Remember to ensure the following before submitting your assignment.

  1. Name your files using this format: Lab-##-LastName.rmd and Lab-##-LastName.html
  2. Show both the solution for your code and write out your answers in the body text
  3. Do not show excessive output; truncate your output, e.g. with function head()
  4. Follow appropriate styling conventions, e.g. spaces after commas, etc.
  5. Above all, ensure that your conventions are consistent

See Google’s R Style Guide for examples of common conventions.



Common Knitting Issues

.RMD files are knit into .HTML and other formats procedural, or line-by-line.

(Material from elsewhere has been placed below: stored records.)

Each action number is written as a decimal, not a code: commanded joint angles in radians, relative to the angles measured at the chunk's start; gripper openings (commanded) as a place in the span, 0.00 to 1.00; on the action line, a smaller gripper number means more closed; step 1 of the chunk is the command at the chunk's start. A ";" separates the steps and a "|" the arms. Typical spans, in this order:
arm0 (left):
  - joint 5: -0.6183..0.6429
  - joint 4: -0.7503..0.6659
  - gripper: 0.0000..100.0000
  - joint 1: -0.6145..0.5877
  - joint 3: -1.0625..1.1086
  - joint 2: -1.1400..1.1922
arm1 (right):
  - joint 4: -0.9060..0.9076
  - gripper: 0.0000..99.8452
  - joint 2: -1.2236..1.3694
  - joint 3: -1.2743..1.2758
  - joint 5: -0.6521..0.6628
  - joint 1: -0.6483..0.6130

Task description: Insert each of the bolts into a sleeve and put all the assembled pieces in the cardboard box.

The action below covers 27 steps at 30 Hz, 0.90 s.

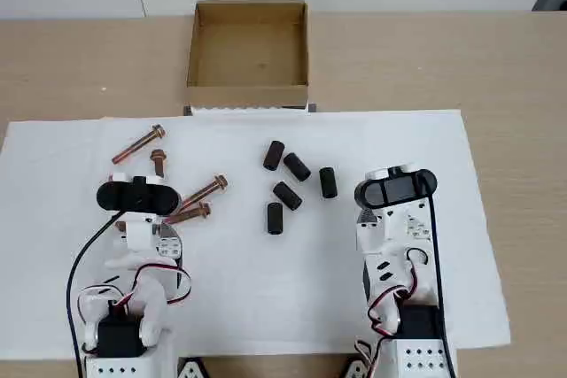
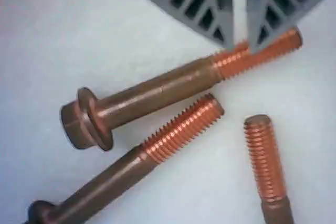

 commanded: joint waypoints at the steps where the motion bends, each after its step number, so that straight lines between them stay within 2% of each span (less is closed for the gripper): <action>1: -0.003 -0.011 0.01 -0.003 -0.002 -0.011 | 0.002 0.00 -0.013 0.014 0.009 0.002; 22: -0.003 -0.011 0.01 -0.003 -0.002 -0.011 | 0.002 0.00 -0.013 0.014 0.009 0.002; 27: -0.003 -0.011 0.01 -0.003 -0.002 -0.011 | 0.002 0.00 -0.013 0.014 0.009 -0.030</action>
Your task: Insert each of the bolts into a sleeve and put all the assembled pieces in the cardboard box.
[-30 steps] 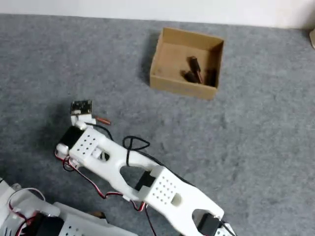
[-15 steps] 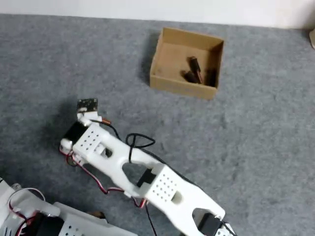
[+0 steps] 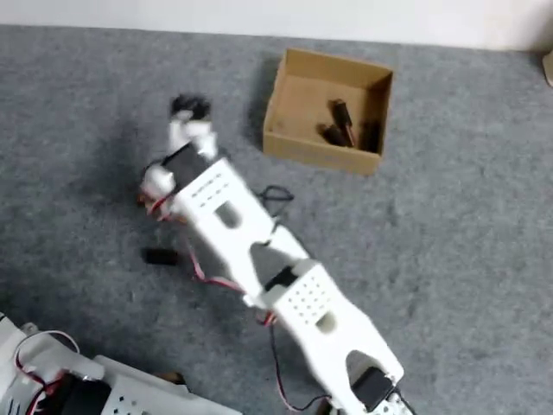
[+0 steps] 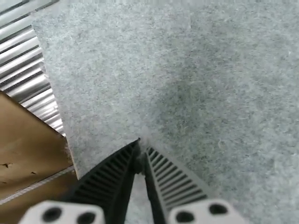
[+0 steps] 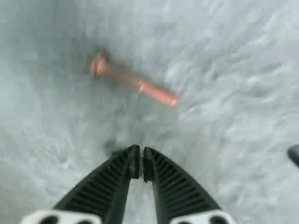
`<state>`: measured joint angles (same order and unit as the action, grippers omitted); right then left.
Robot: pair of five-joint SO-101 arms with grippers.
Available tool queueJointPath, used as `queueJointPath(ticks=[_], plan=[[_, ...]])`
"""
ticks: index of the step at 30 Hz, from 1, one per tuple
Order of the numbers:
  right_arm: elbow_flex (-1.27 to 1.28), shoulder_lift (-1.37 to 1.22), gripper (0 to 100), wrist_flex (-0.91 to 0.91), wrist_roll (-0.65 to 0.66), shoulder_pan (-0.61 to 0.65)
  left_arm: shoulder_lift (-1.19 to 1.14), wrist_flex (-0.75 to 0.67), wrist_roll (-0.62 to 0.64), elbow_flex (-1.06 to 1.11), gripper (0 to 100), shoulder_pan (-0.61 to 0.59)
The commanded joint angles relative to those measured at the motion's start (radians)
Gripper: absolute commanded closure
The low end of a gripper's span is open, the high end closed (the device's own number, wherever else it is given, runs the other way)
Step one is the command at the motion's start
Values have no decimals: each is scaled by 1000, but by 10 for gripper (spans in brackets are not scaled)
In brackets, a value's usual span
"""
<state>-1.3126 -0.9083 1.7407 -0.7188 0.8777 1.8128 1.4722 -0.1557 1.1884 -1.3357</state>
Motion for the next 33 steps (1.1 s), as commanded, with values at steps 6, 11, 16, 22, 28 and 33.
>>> queueJointPath(ticks=[6,11,16,22,28,33], plan=[[2,163,990,22,81,-59,2,-5,-2,-2,993,-16],[116,110,988,21,80,116,2,-5,-5,-2,993,-16],[130,113,988,22,3,183,2,-5,-3,-2,993,-16],[213,105,988,24,-3,254,2,-5,-3,-2,993,-16],[349,96,967,18,-6,280,2,-5,-3,-2,993,-16],[361,96,865,19,-5,271,2,-5,-3,-2,993,-16]])
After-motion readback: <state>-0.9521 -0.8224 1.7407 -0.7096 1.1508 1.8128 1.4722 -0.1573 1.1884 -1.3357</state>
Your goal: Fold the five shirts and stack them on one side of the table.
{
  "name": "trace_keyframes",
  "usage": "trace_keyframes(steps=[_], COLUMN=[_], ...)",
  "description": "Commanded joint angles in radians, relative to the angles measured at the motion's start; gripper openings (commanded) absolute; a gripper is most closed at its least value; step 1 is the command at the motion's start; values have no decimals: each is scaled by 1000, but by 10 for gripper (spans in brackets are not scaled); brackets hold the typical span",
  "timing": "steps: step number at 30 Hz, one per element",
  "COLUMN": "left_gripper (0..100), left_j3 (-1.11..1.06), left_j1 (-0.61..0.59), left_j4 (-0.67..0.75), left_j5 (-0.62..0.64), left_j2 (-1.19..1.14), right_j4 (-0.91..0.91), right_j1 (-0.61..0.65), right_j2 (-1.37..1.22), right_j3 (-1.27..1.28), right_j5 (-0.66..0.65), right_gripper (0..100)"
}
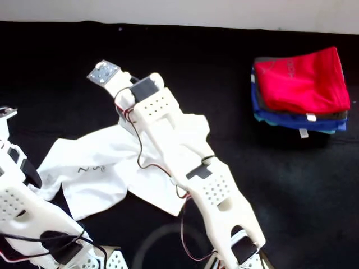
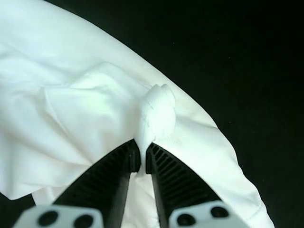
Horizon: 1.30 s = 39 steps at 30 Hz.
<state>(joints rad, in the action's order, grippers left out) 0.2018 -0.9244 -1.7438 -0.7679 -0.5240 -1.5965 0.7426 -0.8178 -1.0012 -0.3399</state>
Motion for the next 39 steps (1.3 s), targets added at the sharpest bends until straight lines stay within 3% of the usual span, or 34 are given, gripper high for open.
trace_keyframes(steps=[1, 4, 9, 18, 23, 29, 39], left_gripper=[196, 196, 198, 199, 200, 197, 193], left_j3=[-143, -280, -341, -223, -216, -213, -220], left_j1=[61, 87, 28, -4, 1, -28, -13], left_j4=[-9, 87, 304, 232, 233, 358, 413], left_j5=[-35, -35, -34, -34, -34, -34, -32], left_j2=[157, 186, 188, 259, 179, 65, -36], right_j4=[-10, -12, -58, -62, -62, -65, -62], right_j1=[1, 1, 1, -13, -16, -18, -18], right_j2=[8, 10, 15, 13, 15, 15, 12], right_j3=[-48, -48, -50, -50, -50, -50, -50], right_j5=[8, 8, 5, 3, 3, 3, 2], right_gripper=[6, 6, 6, 6, 6, 6, 6])
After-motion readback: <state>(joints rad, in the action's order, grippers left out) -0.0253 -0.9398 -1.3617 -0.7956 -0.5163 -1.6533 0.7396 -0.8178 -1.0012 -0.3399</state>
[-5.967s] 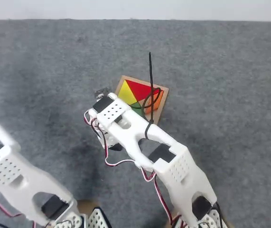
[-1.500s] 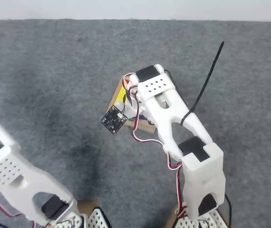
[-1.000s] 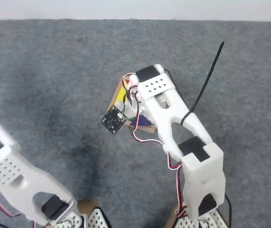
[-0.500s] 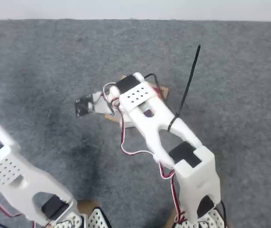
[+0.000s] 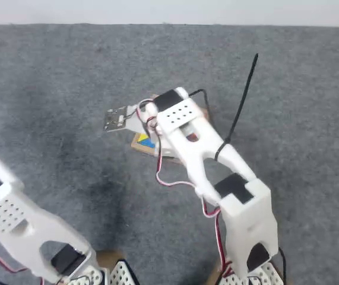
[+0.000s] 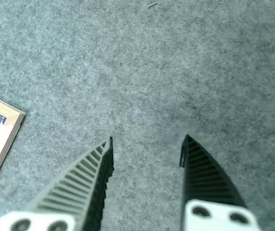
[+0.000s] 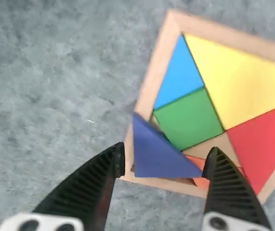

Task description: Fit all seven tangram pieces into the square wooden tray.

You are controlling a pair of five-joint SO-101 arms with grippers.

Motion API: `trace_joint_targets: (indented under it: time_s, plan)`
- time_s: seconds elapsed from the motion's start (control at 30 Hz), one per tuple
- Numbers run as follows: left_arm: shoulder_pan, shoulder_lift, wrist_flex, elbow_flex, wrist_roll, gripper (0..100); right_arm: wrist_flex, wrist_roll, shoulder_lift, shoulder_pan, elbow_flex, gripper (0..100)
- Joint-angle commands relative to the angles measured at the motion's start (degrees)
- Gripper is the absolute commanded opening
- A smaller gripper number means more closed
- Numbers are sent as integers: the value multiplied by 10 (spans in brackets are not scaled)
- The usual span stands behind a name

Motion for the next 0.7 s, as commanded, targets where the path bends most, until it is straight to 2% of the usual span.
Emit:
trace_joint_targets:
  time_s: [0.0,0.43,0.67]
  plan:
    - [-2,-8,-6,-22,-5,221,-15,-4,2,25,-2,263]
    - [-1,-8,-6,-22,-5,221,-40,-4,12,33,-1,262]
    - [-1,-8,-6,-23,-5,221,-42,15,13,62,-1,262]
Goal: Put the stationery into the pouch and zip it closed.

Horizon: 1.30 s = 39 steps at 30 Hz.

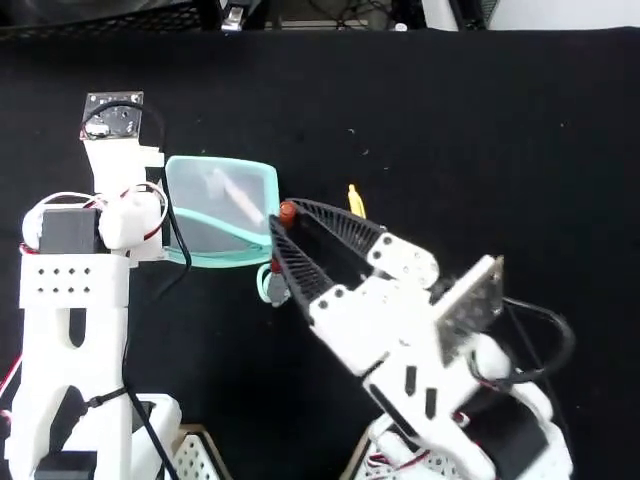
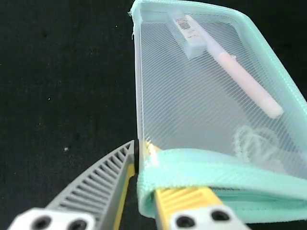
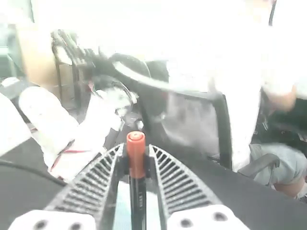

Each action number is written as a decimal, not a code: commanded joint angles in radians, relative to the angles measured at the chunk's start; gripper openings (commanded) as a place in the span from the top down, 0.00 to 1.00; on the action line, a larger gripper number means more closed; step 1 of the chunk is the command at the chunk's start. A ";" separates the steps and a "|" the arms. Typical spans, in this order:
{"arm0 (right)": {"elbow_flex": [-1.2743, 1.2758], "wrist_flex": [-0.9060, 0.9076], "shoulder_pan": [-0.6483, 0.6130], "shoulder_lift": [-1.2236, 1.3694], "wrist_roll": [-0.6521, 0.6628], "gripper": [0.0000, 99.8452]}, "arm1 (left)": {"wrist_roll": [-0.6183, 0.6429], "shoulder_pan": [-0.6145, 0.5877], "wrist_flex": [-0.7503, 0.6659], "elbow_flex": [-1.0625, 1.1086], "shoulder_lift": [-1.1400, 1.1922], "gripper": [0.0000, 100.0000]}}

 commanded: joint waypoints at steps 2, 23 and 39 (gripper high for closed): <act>0.111 -0.199 -0.017 0.013 -0.011 0.98 | -0.009 -0.002 -0.014 -0.001 0.003 0.97; 0.194 -0.473 -0.109 0.145 -0.014 0.99 | -0.009 -0.002 -0.014 -0.007 0.003 0.97; 0.351 -0.505 -0.101 0.203 0.060 0.99 | -0.009 -0.004 -0.011 -0.007 0.003 0.97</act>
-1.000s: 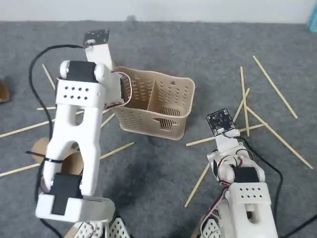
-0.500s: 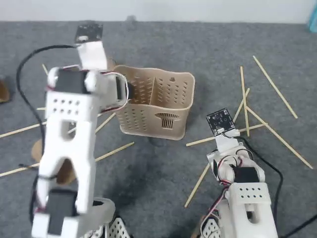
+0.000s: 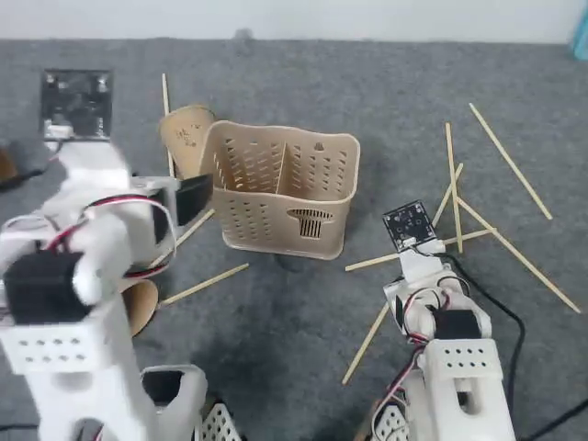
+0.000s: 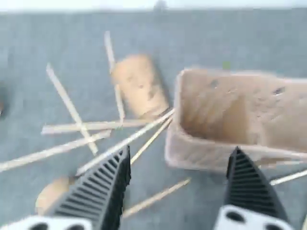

  • An error in code when knitting will halt the process; error messages will tell you the specific line with the error
  • Certain functions like install.packages() or setwd() are bound to cause errors in knitting
  • Altering a dataset or variable in one chunk will affect their use in all later chunks
  • If an object is “not found”, make sure it was created or loaded with library() in a previous chunk

If All Else Fails: If you cannot determine and fix the errors in a code chunk that’s preventing you from knitting your document, add eval = FALSE inside the brackets of {r} at the beginning of a chunk to ensure that R does not attempt to evaluate it, that is: {r eval = FALSE}. This will prevent an erroneous chunk of code from halting the knitting process.